Rise of the RFID Robots

By Kevin Ashton

These next-generation machines could lend a hand in your home or warehouse.

Terminator Salvation may be a hit at movie theaters this summer, but a recent breakthrough in robotic development by researchers at the Georgia Institute of Technology is bound to have a more lasting impact. Sure, Hollywood's Terminators are more powerful (albeit malicious), but the Georgia robots are real. And what makes them so interesting—even fascinating—is that they are capable of perception. They have the ability to find objects among a random group of similar-looking things and reach out and grab them, no matter which way they're facing.

While Hollywood's robots—from the Terminators to WALL-E—are able to sense the world around them, most real-life robots aren't. Take, for example, the robots that work on automobile production lines. They're miracles of mechanics and movement, but if the wrong cars were to show up at their workstations, or if for some reason cars arrived upside down, the robots would get confused, assuming they'd notice at all.




The Georgia Tech robots are more like Hollywood robots in that they have enhanced vision that allows them to see and distinguish objects, thanks to radio frequency identification.
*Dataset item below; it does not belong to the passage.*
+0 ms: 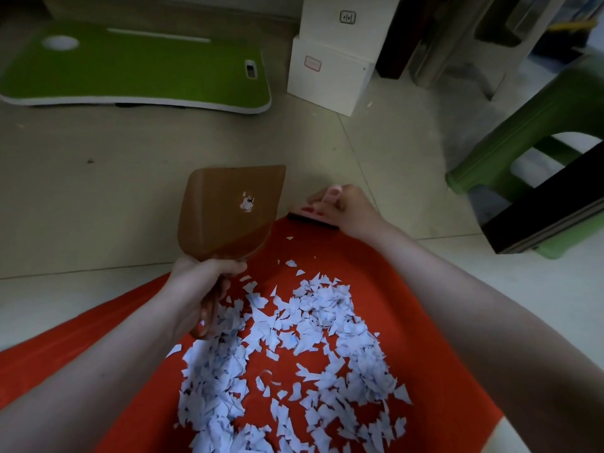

The researchers put ultrahigh-frequency RFID tags on the objects the robots were looking at, and then used what are called Received Strength Signal Indicator (RSSI) images to enhance the robots' camera-based vision system.

The RFID tag not only helps the robot identify the object it's looking for, it also helps the robot locate the object. First, the robot uses long-range RFID antennas operating in the far field to work out roughly where the target object is—even if it's hiding behind something. Then, as the robot gets closer to the object, it extends fingertips that contain RFID antennas operating in the near field. This, coupled with a camera-based vision system, lets the robot precisely orient its hand relative to the object, then reach out and pick it up.

In tests, the robot found the right object 17 out of 18 times, and positioned its hand to grab it correctly eight out of nine times. Not quite Terminator performance, but much better than non-RFID vision systems.

The researchers imagine all sorts of possible applications for this technology, which is probably a few years from commercialization. One of the best ideas is to use RFID robots to help disabled and elderly people pick up the right medicine every time, or get a jar of something from a high shelf and open it. Another possible use is automated picking and packing in RFID-enabled warehouses and distribution centers. Thankfully, destroying the human race and world domination aren't on their list. Even with this new breakthrough in robotic perception, that kind of capability remains literally out of reach.

Kevin Ashton was the cofounder and executive director of the Auto-ID Center.